Goal of the exercise.
Beginning with the line of the entries below that holds "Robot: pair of" and ending with the line that holds "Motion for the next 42", transcribe each line exactly as written. Pictures stay out.

Input for this task.
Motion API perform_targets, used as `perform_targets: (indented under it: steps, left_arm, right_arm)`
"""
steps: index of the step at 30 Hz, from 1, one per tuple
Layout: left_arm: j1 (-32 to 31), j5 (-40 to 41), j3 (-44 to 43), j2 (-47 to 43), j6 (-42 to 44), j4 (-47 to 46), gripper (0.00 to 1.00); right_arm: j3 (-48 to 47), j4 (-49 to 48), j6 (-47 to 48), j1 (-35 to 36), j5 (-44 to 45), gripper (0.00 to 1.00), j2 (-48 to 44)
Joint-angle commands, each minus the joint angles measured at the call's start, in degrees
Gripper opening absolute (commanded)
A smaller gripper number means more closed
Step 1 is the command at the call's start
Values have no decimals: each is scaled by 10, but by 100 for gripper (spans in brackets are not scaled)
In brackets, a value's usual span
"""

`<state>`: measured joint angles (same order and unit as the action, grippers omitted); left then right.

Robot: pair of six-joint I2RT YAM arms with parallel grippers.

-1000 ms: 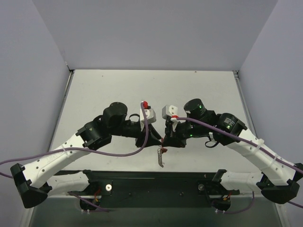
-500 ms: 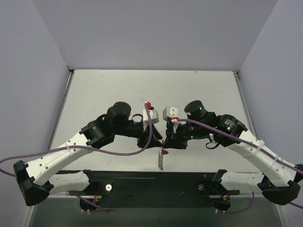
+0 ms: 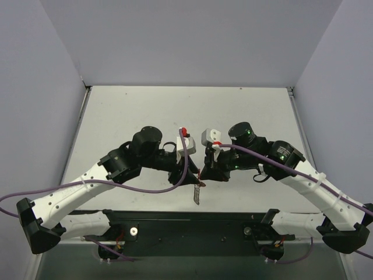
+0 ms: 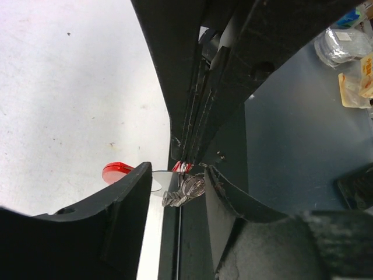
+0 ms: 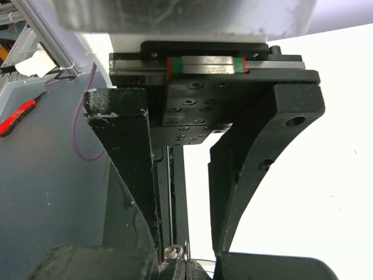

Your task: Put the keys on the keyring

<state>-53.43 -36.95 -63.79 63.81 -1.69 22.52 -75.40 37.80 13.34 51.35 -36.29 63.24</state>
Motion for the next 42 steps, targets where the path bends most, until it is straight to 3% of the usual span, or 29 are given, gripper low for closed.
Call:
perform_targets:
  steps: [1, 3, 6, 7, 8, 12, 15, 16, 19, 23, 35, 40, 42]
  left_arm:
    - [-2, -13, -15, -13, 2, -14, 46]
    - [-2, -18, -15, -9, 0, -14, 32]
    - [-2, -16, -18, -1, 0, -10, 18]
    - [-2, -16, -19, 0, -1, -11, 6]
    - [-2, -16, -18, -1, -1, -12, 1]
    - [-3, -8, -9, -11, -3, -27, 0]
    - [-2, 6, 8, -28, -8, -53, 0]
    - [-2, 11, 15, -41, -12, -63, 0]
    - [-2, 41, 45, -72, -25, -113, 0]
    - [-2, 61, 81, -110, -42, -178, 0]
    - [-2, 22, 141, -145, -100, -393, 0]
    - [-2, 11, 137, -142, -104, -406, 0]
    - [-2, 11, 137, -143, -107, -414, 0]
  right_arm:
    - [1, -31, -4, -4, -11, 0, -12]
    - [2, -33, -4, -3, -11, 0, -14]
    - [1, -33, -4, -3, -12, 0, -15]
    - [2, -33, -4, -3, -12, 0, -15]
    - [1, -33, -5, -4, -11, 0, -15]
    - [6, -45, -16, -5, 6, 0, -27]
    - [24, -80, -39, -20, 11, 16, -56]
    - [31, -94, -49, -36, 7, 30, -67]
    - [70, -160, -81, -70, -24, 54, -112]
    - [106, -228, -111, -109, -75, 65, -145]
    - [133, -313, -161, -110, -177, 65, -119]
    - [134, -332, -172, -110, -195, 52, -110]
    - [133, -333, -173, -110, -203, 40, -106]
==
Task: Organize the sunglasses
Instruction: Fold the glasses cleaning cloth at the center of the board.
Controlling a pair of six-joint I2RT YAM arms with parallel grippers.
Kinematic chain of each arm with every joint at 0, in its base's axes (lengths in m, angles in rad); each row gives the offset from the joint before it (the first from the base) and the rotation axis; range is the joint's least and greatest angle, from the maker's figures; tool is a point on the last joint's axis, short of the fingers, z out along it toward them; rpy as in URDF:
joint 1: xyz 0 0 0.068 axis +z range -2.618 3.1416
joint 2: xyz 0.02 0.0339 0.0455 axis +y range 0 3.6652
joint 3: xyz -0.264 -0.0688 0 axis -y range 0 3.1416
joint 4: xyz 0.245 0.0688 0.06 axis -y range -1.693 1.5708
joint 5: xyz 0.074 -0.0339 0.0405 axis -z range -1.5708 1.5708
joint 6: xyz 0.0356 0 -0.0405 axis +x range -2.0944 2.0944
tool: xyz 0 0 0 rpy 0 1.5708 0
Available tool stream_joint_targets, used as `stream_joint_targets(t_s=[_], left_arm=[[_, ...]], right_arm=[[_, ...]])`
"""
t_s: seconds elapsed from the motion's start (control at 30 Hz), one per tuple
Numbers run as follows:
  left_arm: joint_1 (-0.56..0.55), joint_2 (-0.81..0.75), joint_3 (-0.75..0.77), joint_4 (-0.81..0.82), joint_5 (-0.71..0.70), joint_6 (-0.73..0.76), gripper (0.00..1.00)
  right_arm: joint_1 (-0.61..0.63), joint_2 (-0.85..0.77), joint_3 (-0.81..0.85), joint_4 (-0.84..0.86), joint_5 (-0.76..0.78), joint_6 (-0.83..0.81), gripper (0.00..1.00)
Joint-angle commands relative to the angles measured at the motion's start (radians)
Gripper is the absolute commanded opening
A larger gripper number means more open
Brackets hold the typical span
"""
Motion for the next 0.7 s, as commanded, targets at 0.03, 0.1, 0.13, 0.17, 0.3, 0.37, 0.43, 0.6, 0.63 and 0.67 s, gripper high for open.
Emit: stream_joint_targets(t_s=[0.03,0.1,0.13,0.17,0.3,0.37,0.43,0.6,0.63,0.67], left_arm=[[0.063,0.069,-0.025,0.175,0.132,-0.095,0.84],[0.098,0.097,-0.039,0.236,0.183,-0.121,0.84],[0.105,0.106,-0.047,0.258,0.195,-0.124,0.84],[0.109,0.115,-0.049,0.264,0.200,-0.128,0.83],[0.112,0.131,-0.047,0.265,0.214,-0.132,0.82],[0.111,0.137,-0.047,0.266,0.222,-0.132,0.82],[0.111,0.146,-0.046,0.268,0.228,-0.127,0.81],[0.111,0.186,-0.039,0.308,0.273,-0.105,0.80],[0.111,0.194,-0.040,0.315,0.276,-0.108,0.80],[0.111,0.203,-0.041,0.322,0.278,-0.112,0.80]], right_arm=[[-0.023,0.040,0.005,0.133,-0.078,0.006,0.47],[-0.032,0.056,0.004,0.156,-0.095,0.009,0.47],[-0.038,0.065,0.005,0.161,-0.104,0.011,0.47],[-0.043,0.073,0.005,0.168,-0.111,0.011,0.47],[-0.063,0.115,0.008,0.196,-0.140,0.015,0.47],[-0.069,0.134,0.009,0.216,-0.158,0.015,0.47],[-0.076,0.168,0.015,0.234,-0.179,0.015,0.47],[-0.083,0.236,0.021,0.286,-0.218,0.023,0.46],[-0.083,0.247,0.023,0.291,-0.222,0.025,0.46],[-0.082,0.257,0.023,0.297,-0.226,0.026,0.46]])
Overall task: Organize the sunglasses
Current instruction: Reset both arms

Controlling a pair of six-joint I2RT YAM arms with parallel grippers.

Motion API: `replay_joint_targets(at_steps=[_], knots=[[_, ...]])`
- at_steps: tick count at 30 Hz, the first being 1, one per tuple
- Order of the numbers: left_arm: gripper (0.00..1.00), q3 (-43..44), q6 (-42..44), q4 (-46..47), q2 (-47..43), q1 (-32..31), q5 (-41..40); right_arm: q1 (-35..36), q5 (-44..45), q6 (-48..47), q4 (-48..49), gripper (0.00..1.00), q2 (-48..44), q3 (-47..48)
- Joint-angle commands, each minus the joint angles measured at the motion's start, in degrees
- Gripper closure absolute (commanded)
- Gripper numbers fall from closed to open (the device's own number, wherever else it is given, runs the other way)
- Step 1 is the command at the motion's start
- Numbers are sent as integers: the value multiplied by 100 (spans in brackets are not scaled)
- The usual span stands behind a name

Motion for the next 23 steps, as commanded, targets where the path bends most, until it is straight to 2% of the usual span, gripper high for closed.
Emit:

Your response.
Robot: pair of six-joint I2RT YAM arms with parallel grippers.

-1000 ms: 
-500 ms: 
+0 ms: 
+0 ms: 
+0 ms: 

Your task: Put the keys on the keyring

<state>-53.43 -36.95 -63.79 63.81 -1.69 22.52 -75.40 37.80 13.34 51.35 -36.29 63.24</state>
Motion for the next 42 steps, targets where the path bends most, until it is straight to 3% of the usual span, or 29 are given, gripper low for closed.

No more output will be given for this exercise.